ORCID

https://orcid.org/Daniel J. Perrone

Date of Award

2023

Document Type

Dissertation

Degree Name

Philosophy (Ph.D)

Department

English

First Advisor

Granville Ganter

Second Advisor

Jennifer Travis

Third Advisor

Anne E Geller

Abstract

This dissertation surveys several landmark U.S. Supreme Court cases of academic freedom in the 20th and 21st century to argue for the value of a tolerant and liberal interpretation of unrestricted academic freedom. Central to its argument is a defense of Oliver Wendell Holmes 1919 ruling in Abrams that society is best served where all expressions are tested in a “marketplace of ideas,” a term first used by John Stuart Mill in his 1859 essay, “On Liberty.” In an era of increasing casualization of academic labor (the adjunct labor force) and political paranoia about terror, I conclude that the continual defense and affirmation of academic freedom as a concept is particularly necessary to counterbalance repressive forces on academic knowledge production.

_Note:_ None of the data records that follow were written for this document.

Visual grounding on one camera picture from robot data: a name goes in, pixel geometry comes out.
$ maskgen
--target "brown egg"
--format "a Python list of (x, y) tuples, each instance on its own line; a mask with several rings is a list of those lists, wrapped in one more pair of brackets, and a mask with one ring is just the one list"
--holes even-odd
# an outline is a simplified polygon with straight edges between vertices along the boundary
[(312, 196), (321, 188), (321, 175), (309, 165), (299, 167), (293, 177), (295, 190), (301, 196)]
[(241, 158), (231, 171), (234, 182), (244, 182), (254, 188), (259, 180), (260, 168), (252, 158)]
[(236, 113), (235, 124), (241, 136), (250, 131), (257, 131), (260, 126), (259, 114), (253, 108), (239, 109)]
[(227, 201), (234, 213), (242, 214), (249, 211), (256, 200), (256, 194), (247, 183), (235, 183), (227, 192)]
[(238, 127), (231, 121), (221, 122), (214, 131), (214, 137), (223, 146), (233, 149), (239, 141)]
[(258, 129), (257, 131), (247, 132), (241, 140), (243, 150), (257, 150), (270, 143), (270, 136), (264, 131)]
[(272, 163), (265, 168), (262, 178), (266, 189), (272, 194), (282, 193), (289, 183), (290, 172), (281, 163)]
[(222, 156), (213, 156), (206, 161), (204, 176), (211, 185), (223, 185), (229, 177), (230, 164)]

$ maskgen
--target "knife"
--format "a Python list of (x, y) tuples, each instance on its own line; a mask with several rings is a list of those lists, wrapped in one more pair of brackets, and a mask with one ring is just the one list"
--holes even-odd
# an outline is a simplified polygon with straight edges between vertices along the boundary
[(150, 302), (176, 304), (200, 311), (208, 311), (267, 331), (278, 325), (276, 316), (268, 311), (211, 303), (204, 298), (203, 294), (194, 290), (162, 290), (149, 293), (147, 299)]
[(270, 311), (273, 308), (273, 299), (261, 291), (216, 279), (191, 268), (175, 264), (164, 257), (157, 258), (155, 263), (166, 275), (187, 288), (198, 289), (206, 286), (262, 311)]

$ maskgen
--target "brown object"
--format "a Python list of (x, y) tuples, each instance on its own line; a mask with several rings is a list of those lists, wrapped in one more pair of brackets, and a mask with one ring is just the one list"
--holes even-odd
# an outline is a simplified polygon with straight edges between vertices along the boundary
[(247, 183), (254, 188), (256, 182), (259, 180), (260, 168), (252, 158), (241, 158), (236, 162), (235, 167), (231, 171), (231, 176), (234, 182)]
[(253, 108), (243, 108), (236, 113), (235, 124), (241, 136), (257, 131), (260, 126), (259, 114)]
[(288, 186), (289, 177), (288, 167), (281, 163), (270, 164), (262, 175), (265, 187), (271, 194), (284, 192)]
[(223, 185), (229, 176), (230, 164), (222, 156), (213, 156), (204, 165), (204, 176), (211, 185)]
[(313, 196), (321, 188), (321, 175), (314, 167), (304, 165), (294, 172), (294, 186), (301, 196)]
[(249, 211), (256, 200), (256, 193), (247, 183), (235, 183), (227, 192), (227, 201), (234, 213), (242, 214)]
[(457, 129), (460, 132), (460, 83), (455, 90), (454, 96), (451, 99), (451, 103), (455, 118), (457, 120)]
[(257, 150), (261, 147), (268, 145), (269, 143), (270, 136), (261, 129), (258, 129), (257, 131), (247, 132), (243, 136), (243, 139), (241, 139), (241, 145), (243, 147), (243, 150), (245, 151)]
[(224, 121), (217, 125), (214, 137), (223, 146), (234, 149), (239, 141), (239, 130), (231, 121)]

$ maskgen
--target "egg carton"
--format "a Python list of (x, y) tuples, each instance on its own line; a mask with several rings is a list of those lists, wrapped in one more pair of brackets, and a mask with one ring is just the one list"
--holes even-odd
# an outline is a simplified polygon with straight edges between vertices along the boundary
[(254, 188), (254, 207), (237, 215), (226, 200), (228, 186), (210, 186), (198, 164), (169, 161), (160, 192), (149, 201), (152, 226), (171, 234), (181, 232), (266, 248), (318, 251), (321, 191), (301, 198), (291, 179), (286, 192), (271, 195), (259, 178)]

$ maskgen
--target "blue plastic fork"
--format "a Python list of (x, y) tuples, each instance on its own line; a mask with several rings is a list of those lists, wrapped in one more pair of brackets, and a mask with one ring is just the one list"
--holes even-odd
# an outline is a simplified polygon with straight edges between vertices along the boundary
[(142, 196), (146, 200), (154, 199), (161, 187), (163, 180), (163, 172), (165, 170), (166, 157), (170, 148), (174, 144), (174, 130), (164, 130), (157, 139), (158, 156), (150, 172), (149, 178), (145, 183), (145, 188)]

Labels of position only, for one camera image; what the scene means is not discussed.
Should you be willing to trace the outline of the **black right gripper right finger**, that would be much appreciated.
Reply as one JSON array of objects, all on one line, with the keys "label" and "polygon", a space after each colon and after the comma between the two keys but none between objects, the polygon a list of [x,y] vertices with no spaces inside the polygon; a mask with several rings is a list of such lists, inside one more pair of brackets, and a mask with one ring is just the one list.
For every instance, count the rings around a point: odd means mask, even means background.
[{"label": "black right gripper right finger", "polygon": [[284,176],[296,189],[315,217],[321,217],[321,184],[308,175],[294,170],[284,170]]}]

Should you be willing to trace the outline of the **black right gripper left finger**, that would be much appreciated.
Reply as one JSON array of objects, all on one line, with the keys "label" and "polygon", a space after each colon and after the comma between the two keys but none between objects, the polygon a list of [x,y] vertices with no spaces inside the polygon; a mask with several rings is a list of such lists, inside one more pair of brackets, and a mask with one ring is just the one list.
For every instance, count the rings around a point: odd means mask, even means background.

I argue that the idea of academic freedom in America, expressed in the American Association of University Professor's 1940 Statement of Principles on Academic Freedom and Tenure, has been greatly limited by social and political developments in the 20th and 21st centuries. The consequence of the erosion of academic freedom within the American academy is that generations of future students will not question or challenge the status quo. By looking at the erosion of academic freedom, I will argue that the philosophical basis of academic freedom must reside in the “marketplace of ideas,” and that contemporary labor practices threaten to extinguish academic freedom as it has been defined for over 100 years.